EPA calls food biggest PFAS source as agency opts for voluntary action

The FDA’s rejection, outlined in a response to the revised petition, said the agency plans to take action on setting standards for PFAS but found “insufficient evidence to support” the requested enforceable tolerance levels. The agency will instead pursue non-binding “action levels” that do not require contaminated food to be removed from store shelves, a weaker regulatory approach than the “tolerance levels” the petition sought, which would make it illegal to sell food above a set threshold.

The Tucson Environmental Justice Task Force filed its original petition in November 2023, requesting the FDA screen up to 30 PFAS compounds in produce, fish, eggs, milk, and bread. After the FDA failed to respond within the required 180-day period, the group scaled back its petition in 2025 to ask for advisory thresholds for PFOA and PFOS, two of the most studied and hazardous PFAS, in seafood and milk.
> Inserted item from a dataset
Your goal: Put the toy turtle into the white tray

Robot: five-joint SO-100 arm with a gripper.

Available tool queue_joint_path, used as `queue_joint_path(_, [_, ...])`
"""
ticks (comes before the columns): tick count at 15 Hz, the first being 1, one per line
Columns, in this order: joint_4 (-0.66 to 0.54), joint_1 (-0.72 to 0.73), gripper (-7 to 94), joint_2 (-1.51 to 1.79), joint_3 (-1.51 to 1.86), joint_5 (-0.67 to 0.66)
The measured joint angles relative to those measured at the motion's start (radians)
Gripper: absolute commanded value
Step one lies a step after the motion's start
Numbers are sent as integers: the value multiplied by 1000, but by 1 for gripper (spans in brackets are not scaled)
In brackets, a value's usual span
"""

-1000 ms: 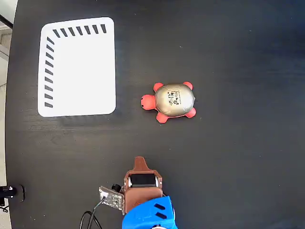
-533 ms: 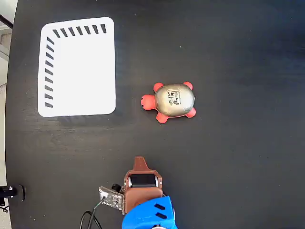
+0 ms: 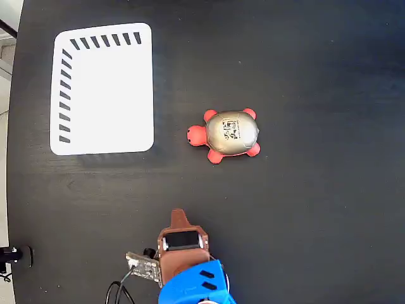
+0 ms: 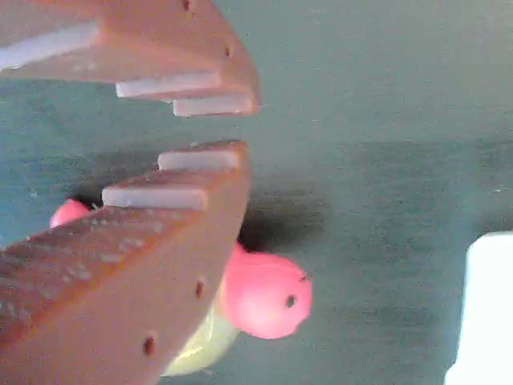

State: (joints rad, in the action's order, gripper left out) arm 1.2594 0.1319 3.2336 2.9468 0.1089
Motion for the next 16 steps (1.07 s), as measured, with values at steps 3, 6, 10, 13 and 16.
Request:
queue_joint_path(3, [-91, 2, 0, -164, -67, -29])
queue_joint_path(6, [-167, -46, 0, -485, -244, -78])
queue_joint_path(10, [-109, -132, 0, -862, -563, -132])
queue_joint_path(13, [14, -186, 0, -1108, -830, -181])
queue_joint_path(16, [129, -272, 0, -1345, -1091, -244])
“If it’s important enough to regulate in water, then we need to regulate it in food – that’s a no-brainer,” Sandra Daussin, an attorney for the task force, said. She added that “your body doesn’t know how the PFAS got in there,” referring to the health risks that accumulate regardless of exposure route. The group plans to sue the FDA and ask a court to order the agency to set thresholds, Daussin said.
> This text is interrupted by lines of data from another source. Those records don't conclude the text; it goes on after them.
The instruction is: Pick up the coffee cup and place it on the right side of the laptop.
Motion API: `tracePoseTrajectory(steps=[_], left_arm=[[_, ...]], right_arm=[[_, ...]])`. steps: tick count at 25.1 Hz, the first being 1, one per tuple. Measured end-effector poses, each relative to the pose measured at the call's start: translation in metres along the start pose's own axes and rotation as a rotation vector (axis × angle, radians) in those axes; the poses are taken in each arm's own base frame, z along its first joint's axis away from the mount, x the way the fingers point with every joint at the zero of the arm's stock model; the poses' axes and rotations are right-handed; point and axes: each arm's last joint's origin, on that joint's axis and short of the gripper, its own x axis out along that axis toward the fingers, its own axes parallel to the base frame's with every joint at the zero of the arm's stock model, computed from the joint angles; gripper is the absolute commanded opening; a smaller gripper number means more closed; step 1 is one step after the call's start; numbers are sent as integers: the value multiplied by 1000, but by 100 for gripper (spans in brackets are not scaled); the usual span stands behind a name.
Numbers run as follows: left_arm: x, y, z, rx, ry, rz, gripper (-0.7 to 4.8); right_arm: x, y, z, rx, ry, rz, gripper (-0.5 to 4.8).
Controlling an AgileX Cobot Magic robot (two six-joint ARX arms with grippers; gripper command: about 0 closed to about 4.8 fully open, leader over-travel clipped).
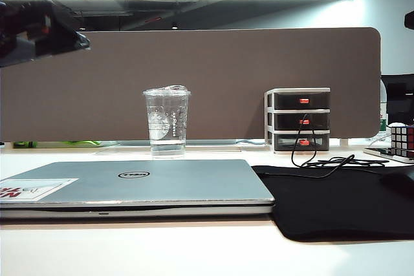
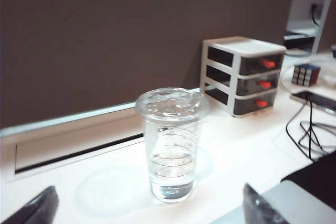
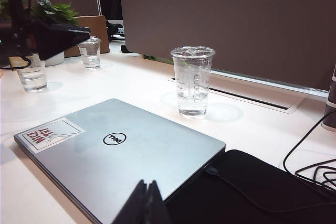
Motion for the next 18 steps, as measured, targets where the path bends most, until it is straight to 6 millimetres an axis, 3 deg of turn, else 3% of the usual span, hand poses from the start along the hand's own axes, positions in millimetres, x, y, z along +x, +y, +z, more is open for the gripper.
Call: tracePoseTrajectory(steps=[8,12,18], left_arm=[[40,16,-20,6,62,-105,479],[77,32,-32,-9,79,-184,479],[109,45,-47,-34,91,-261,479]], right_arm=[[0,0,0,0,0,0,-1],[0,0,0,0,1,-1,-1],[0,0,0,1,1,0,-1]])
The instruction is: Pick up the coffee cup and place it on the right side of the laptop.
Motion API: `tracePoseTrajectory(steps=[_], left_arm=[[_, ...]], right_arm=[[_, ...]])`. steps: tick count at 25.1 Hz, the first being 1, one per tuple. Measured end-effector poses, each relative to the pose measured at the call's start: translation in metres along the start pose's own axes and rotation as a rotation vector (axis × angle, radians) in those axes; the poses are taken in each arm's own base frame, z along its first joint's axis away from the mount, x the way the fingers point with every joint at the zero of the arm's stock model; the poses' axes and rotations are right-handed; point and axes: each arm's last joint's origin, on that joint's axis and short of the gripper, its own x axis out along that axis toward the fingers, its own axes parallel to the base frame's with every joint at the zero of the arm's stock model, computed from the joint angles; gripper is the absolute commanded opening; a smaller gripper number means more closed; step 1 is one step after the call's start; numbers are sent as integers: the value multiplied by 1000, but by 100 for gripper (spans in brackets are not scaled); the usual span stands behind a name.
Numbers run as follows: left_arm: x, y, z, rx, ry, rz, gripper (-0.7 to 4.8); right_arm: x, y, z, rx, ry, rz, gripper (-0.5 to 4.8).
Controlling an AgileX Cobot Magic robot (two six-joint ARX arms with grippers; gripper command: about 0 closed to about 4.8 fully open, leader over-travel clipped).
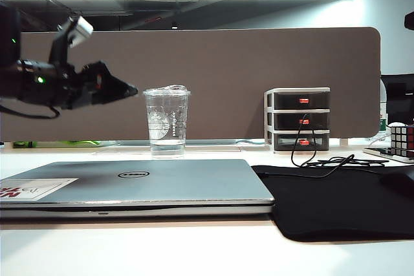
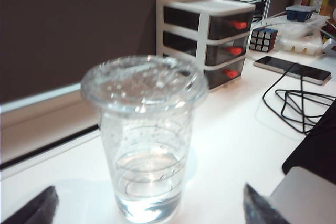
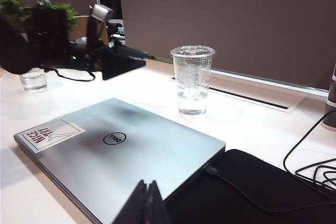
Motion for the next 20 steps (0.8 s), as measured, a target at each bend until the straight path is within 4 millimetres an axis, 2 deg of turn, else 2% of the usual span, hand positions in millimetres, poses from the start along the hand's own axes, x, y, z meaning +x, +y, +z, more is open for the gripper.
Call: tracePoseTrajectory(steps=[3,10,20], left_arm=[[18,15,-13,-16,13,-21,479],[39,31,-30,-26,23,-57,479],[68,53,-39,-46,37,-146,479]], right_arm=[[0,0,0,1,1,0,-1],[0,0,0,1,2,0,-1],[0,0,0,1,4,-1,-1]])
Recent FDA testing found PFAS in 70% of seafood samples, while independent testing of milk products found the chemicals in 12% of 50 samples, including what the article described as extremely high levels in Whole Foods and Kirkland Signature brands. An analysis of FDA and Environmental Protection Agency fish testing data by the Environmental Working Group found that eating one serving of U.S. freshwater fish contaminated with median PFAS levels could be equivalent to drinking highly contaminated water every day for a month.
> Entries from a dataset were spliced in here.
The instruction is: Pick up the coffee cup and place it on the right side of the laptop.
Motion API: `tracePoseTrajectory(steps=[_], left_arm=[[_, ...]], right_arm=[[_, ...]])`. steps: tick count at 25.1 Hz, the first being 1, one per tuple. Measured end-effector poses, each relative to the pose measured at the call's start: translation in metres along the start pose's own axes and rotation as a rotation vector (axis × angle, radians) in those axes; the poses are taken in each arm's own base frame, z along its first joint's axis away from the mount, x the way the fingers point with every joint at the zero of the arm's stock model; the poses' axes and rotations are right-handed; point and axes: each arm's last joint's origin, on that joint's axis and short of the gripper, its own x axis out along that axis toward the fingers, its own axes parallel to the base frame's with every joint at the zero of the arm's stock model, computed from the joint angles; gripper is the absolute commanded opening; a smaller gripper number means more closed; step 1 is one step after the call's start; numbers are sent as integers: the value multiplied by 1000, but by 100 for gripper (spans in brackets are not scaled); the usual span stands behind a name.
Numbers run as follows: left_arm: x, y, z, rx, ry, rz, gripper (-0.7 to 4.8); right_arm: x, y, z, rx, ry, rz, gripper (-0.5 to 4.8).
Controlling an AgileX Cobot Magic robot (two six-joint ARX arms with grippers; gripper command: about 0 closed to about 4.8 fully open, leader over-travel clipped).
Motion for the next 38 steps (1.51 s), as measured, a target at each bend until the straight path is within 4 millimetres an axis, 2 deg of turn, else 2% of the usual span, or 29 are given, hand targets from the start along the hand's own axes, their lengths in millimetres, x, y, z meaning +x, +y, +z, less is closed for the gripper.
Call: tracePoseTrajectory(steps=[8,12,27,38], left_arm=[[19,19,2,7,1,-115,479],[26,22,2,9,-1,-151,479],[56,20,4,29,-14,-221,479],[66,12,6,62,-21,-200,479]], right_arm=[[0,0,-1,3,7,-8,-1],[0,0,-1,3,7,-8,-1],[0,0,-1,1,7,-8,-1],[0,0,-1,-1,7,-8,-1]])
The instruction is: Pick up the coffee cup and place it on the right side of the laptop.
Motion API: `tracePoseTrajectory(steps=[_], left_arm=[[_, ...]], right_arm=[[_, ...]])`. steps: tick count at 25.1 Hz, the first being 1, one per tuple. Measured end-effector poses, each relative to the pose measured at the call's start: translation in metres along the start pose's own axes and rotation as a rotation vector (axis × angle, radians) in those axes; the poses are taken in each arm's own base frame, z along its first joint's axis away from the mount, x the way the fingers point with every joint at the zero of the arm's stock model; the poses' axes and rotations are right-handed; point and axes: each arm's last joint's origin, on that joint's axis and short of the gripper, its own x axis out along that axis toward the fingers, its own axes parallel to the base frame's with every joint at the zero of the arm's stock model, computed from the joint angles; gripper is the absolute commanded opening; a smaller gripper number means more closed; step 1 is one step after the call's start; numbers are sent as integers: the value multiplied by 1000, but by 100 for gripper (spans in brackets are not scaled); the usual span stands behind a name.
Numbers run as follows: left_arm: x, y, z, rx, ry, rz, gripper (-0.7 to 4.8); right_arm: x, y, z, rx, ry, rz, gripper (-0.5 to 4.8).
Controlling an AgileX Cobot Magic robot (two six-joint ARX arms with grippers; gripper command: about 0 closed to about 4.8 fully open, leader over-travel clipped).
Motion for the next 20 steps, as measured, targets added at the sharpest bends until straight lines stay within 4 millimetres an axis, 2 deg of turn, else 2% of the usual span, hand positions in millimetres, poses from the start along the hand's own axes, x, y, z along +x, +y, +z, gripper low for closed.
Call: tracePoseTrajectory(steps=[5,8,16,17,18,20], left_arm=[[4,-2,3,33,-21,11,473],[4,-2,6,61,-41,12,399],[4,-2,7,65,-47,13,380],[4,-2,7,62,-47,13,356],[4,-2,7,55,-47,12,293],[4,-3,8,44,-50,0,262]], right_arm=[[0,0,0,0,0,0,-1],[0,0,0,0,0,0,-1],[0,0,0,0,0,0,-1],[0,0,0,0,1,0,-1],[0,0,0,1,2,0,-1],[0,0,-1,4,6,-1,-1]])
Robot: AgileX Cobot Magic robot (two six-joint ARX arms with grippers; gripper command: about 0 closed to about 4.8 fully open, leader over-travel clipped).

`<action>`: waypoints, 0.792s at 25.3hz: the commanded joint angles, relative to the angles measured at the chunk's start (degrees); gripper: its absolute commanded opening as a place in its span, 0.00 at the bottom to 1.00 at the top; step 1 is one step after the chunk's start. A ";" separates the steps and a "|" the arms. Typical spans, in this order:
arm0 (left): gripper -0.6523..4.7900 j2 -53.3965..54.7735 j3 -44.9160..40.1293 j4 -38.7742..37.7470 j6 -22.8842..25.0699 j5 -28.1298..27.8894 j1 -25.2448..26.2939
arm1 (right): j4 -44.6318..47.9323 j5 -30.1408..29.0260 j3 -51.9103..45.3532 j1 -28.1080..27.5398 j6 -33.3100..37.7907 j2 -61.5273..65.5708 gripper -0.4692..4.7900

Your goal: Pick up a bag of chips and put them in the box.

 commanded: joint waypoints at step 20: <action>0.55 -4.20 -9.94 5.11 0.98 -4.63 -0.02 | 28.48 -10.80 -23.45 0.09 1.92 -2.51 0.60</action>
PFAS — per- and polyfluoroalkyl substances — are a class of at least 16,000 compounds used to make products water-, stain-, and grease-resistant. They are linked to cancer, birth defects, decreased immunity, and other serious health conditions and are called “forever chemicals” because they persist in the environment for thousands of years. The chemicals enter the food supply through contaminated water, pesticides, food packaging, sewage sludge used as fertilizer, and non-stick cookware.

The FDA’s decision comes as the Trump administration, under Health Secretary Robert F. Kennedy Jr., has promised to address toxic chemicals as part of the “Make America Healthy Again” agenda. The agency’s rejection of the petition marks a setback for that goal, according to advocates. The FDA conducts only limited annual food testing for PFAS and in 2019 changed its methodology in a way that consumer groups said would miss moderate contamination levels.

The Environmental Protection Agency has focused on reining in PFAS in drinking water, proposing limits on certain compounds, but the FDA’s separate jurisdiction over food leaves the food supply largely unmonitored. Regulators acknowledge that the technology to test food for PFAS is less advanced than water testing, and no robust government food testing program exists.